Mine was about NFS. One or two years ago, I was tasked to solve the following is...

mjw1007 · on Sept 15, 2017

That server behaviour change is an excellent illustration of why "backwards compatible" isn't a simple black-and-white concept.

atsaloli · on Sept 15, 2017

Wow. Impressive, but I sure wish that drive and creative energy could have been put to getting off RHEL 4... My hat's off to you.

kakwa_ · on Sept 15, 2017

There were various reasons why it was difficult to get off RHEL 4.

It was a system with a lot of cruft accumulated overtime, and a lot of domain specific applications that needed to be ported to a newer environment (new OSes, migrating from QT3 to QT4/QT5 and other newer libraries millions of line of codes). Actually they were planning to move to a newer base system when I finally left the company. We actually did it for other part of the system, and it was a several years process.

I've also another horror story about NFS and RHEL 4 (at nearly the same time as the first one).

I was tasked to update a small internal infrastructure used by another project (replacing an old active directory, an old exchange server, adding a few other service, renewing the hardware, reworking the backups, etc).

For the most part, I managed to completely replace the old stuff by newer things (postfix+dovecote, openldap, samba4, CentOS7, bind, bacula, everything hosted in VMs).

There were a few things that were too hard to migrate without blocking the users too much.

So, to at least migrate away from a +10 years server, I made the choice to just transform it as a VM.

This server was hosting various things (300 subversion repositories, a custom tracker using php 4, a viewvc crazily deployed (apache listened on 10 different ports with some static pages to point to the different ports), probably some other stuff I didn't know, and, you guessed it, NFS.

There was a lot of stuff relying on this particular NFS server (lot of scripts with the server name and paths hardcoded).

Also, the company had decided that it was completely unacceptable to risk losing one line of code on any developer desktop. So they put their homes on this NFS server (And if you are wondering, compiling code on an old NFS server, over a 100MB/s network, with 10 other devs doing the same thing, it is just miserable...). The amount of data (~1TB) was quite large for a server that old. And yeah, it was also acting as a NIS server.

So I started preparing the migration:

* boot on a livecd

* assign a temporary IP to the new server

* creating the partitions by hand

* rsyncing the system from the live, old system

* and few other things like installing grub

(basically a Gentoo installation minus the compilation and packages choosing parts)

Then I checked the services, and everything was working correctly.

So I scheduled a final downtime in the late afternoon for the final synchronization and at the scheduled hour I shutdown all the services except ssh and did the final rsync. I finally shutdowned the old server and switch the new server to the old IP from its temporary one.
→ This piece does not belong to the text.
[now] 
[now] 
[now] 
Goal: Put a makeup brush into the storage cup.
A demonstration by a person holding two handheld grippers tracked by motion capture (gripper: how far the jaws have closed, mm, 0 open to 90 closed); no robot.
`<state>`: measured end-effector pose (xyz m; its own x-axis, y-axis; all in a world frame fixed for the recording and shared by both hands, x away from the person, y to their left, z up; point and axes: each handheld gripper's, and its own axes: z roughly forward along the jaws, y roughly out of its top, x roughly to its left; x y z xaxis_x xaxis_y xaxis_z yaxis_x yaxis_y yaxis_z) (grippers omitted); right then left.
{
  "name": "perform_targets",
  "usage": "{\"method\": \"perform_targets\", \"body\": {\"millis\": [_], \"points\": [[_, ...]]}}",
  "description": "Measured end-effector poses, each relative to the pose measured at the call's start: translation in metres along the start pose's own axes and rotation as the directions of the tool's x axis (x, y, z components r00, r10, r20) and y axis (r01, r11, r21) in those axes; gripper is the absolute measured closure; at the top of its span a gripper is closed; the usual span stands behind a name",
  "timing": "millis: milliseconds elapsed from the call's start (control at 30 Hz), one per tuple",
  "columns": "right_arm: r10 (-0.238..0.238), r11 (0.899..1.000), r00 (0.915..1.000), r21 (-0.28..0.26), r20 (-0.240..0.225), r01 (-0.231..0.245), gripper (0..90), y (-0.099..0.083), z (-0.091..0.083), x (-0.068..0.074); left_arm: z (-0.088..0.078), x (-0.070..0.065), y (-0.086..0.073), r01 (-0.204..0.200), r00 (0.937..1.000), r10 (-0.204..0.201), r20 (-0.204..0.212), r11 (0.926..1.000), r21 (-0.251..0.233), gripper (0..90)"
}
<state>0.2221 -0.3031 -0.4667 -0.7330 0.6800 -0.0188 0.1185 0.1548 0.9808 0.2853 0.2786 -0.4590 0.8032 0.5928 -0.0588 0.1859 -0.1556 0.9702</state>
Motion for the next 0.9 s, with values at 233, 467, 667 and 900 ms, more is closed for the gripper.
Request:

A final check showed me that most services seemed to basically work.

I arrived the next morning, and everyone was panicking, the NFS server was behaving badly. I logon on the server and saw that the partition used by NFS was mounted read only. I rebooted the server, and again the partition became read only.

I urgently shutdowned the new VM and restarted the old server.

Then I investigate the issue and I finally found that there was a likely candidate : https://access.redhat.com/security/cve/CVE-2006-3468

The good thing was that given it was a CVE, I managed to find an exploit and it did reproduced the issue on my system.

The issue was triggered because some desktops were not shutdown during the migration, they saw the old server disappear and a new one reappear under the same IP. Consequently they were sending old file handles from the old server to the new server. As described in the CVE the NFS server didn't handled bogus file handles correctly, remounting the partition Read Only.

I updated the kernel, replaned another maintenance window and everything went fine.

A final note: the kernel version installed was 2.6.9-41, the one that fixed the issue was 2.6.9-42, if this machine was updated ONCE in its life, the migration would have gone smoothly...

I left this company a few months later, with somewhat of a deep hatred for NFS ^^.

atsaloli · on Sept 16, 2017

Whoa. You're brave. This is what I love about sysadmins. They keep the show on the road, even in trying circumstances.